EXERCISE REQUIREMENTS >> Please write out the listing exactly, leaving each picture out.

--- EXERCISE DATA Enclosed Below ---

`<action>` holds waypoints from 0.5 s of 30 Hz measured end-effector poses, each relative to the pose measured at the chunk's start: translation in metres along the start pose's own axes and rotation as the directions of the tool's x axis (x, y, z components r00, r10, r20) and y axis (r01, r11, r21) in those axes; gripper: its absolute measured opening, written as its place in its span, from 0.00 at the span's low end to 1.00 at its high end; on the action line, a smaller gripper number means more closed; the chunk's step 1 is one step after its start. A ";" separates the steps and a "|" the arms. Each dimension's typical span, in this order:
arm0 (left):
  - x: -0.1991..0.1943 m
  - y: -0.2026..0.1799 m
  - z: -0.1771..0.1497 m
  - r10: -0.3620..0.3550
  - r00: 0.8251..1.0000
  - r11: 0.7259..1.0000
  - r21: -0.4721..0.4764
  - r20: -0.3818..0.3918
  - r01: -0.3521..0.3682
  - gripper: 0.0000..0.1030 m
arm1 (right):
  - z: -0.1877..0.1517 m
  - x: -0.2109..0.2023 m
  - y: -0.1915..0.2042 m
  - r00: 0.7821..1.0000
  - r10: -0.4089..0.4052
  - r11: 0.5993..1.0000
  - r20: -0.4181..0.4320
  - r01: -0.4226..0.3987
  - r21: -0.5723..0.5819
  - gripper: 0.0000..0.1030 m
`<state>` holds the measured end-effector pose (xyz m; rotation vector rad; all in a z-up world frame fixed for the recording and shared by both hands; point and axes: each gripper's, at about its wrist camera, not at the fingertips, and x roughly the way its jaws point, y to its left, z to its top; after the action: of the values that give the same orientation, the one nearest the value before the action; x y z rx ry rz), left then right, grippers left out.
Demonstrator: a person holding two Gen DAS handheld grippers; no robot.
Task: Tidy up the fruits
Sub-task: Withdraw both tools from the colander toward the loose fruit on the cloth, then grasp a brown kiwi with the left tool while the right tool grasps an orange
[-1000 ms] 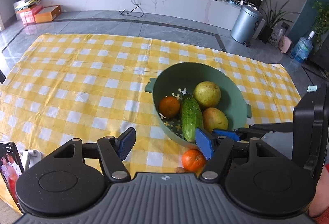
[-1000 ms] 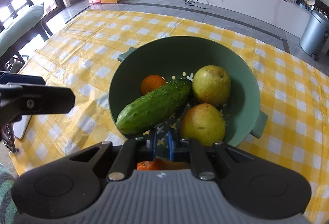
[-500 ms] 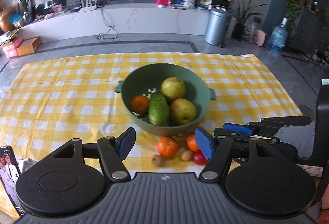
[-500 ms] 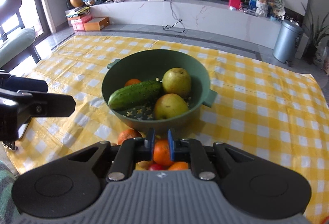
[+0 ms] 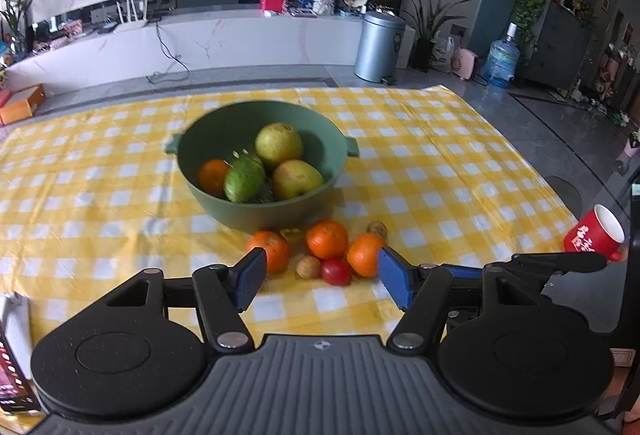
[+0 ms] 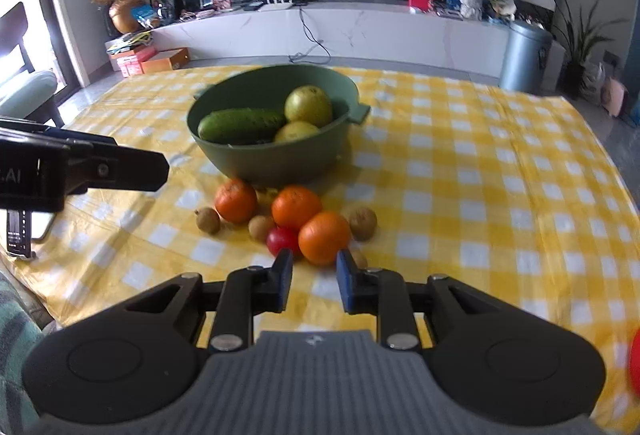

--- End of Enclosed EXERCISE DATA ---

WRITTEN SOLUTION >>
`<action>` holds waypoints from 0.5 s of 30 Hz measured end-effector poses, each relative to the pose measured at the chunk's start: translation in metres along the start pose's own axes and rotation as the directions of the tool's x axis (x, y, z components r00, r10, r20) and y axis (r01, r11, r21) in those axes; gripper: its absolute measured opening, written as its place in its span, from 0.00 at the span's low end to 1.00 at its high end; on the action line, a smaller gripper number means more closed; the chunk's step 1 is one step after its start. A ";" separates the steps and a "|" the arms. Each dimension's typical span, in this order:
arm0 (left):
  - x: -0.1991..0.1943 m
  - y: -0.2026..0.1799 m
  - z: -0.1771..0.1497 m
  - r10: -0.3620..0.3550
  - r00: 0.8251..1.0000
  - r11: 0.7259..1.0000
  - r21: -0.4721..0.4764
  - r20: -0.3818..0.3918
  - r01: -0.3521..0.3682
  - gripper: 0.0000..0.1030 m
arm1 (right):
  - z: -0.1877..0.1517 m
  - x: -0.2109..0.2023 m
  - y: -0.1915..0.2042 m
  - r00: 0.7821..1.0000
  - r10: -0.4089..0.4052
  - r11: 0.5993..1.0000
  - r20: -0.4181..0.4320
  - r01: -0.4226..0.3987
  - r21: -0.5723..0.5819
  - gripper: 0.0000..0.1030 m
`<state>` holds the measured end-effector pose (xyz m; rotation vector rad; all in a z-up world frame fixed for the recording and shared by both hands; point and axes: each gripper's, at about its wrist camera, not at the fingertips, and x roughly the way its jaws point, y to its left, z to its top; after the action: of the values that give the same orientation, the one nearest the value before the action; x y z rx ry rz), left then right, grippers left out.
Demonstrator: a person holding two Gen DAS handheld grippers; no robot.
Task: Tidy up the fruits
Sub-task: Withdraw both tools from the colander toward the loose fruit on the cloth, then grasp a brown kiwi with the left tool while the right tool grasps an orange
[-1000 ms] 
[-1000 ms] 
[-500 ms] 
[-500 ms] 
[+0 ms] 
[+0 ms] 

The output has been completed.